> _PROBLEM TO SOLVE_
Whatever appears in the listing, return all of it exactly.
----------------
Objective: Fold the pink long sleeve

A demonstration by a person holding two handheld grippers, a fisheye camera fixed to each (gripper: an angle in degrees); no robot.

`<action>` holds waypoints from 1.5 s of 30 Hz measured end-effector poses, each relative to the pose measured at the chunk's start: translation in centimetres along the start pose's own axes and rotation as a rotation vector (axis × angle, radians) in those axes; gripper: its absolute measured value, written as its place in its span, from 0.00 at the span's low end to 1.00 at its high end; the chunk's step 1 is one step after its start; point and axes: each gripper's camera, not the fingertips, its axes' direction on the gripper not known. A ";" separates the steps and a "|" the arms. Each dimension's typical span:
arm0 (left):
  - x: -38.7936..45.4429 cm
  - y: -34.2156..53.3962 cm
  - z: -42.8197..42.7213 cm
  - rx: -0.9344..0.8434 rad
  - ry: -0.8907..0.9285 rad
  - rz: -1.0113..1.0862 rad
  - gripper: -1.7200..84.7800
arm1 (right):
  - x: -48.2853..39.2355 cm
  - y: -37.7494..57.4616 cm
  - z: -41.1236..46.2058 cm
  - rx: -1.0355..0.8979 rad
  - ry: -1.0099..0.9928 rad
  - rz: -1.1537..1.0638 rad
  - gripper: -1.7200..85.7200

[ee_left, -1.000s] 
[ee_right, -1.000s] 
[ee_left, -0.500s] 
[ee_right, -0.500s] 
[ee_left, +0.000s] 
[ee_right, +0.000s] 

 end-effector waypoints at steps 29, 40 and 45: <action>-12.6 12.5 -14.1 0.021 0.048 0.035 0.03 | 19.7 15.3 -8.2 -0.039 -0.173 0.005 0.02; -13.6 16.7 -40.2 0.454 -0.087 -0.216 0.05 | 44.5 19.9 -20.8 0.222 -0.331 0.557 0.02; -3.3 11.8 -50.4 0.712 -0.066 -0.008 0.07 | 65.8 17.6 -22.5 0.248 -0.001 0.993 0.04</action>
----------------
> _RESPONSE FOR THIS EXERCISE_
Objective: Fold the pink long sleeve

A demonstration by a person holding two handheld grippers, a fisheye camera fixed to each (gripper: an angle in degrees); no robot.

`<action>` holds waypoints from 1.5 s of 30 Hz measured end-effector poses, each relative to the pose measured at the chunk's start: translation in centimetres along the start pose's own axes and rotation as a rotation vector (axis × angle, radians) in those axes; gripper: its absolute measured value, written as its place in its span, from 0.00 at the span's low end to 1.00 at its high end; the chunk's step 1 is one step after its start; point and axes: each gripper's camera, not the fingertips, its axes' direction on the gripper not known. A ";" separates the steps and a "|" the arms. Each dimension's typical span:
arm0 (left):
  - x: -38.7936..45.4429 cm
  - y: -34.2156..53.3962 cm
  - z: -42.8197..42.7213 cm
  - rx: -0.9344..0.8434 rad
  - ry: -0.8907..0.9285 rad
  - rz: -1.0113..1.0862 rad
  - gripper: -1.7200..84.7800
arm1 (right):
  - x: -48.2853..39.2355 cm
  - y: -37.7494..57.4616 cm
  - z: -41.1236..46.2058 cm
  - rx: -1.0355..0.8979 rad
  - ry: -1.0099..0.9928 rad
  - rz: -1.1537..1.0638 rad
  - gripper: -1.7200..85.7200

[ee_left, -1.000s] 
[ee_right, -1.000s] 
[ee_left, -0.500s] 
[ee_right, -0.500s] 
[ee_left, +0.000s] 
[ee_right, +0.000s] 

 end-effector waypoints at steps 29, 40 and 45: <action>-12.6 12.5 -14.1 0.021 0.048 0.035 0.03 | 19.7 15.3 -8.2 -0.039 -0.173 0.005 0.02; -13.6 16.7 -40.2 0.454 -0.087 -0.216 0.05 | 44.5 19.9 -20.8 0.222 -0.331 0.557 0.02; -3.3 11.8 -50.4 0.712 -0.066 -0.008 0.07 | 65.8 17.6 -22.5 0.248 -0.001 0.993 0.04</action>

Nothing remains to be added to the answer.